EXERCISE AIM: Copy the lines exactly. Begin at the first line of the data and stop after the line with "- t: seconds".

* * *

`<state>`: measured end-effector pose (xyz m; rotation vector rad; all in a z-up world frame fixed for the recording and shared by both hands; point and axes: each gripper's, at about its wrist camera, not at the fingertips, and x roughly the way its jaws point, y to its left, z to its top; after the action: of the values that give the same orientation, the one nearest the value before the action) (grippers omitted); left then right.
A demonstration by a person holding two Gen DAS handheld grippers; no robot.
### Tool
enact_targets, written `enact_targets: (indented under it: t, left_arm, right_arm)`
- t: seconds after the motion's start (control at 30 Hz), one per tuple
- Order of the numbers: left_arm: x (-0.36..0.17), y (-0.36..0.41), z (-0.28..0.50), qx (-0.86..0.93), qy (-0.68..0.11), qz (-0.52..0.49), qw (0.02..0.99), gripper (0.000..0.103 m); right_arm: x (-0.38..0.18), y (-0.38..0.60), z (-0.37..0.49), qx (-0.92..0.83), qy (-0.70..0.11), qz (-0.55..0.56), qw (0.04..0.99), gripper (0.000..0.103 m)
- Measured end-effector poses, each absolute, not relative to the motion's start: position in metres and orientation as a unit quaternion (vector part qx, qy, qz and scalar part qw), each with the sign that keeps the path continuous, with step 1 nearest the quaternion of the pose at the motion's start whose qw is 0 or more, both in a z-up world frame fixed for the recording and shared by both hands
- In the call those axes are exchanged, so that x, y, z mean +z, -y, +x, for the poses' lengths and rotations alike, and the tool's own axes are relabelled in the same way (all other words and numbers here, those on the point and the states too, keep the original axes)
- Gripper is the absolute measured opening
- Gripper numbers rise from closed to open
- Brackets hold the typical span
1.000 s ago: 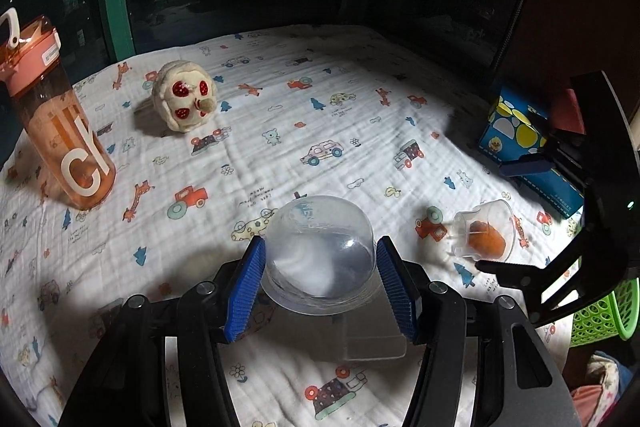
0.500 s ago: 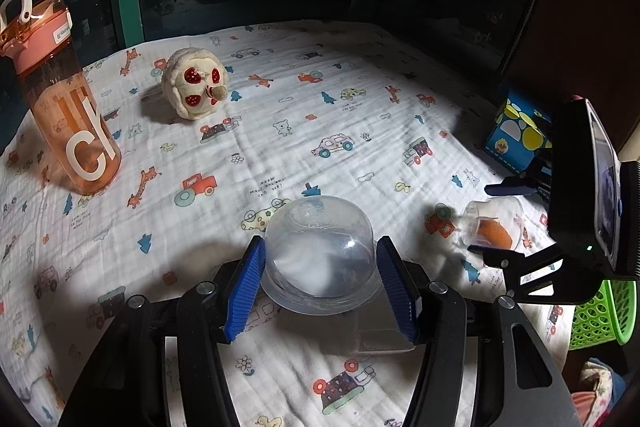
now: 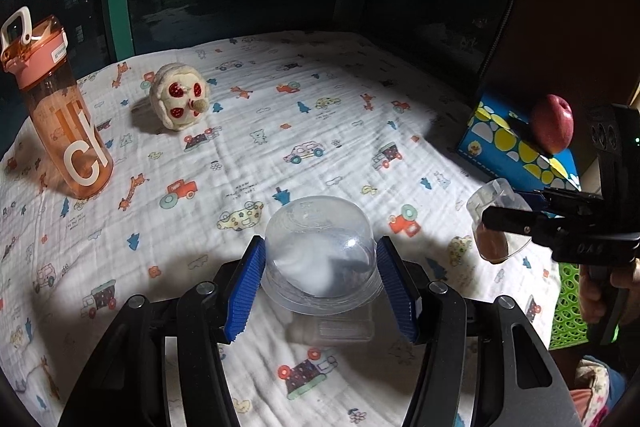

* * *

RESPONSE TO THE EXERCISE:
`<state>`: measured end-effector pose (xyz m; rotation vector rad; all in a z-up world frame fixed for the recording and shared by both hands; point and axes: each gripper's, at about its wrist camera, not at the fingertips, and x roughly the way its jaws point, y to its left, z to its top; after the action: of the values that give the same orientation, the one nearest the value before the action) (grippers omitted); left then right.
A demonstration by a person holding two Gen DAS handheld grippers; no robot.
### Tool
enact_targets, written `enact_targets: (indented under it: t, left_arm, right_arm)`
- t: seconds after the motion's start (control at 30 Hz), one per tuple

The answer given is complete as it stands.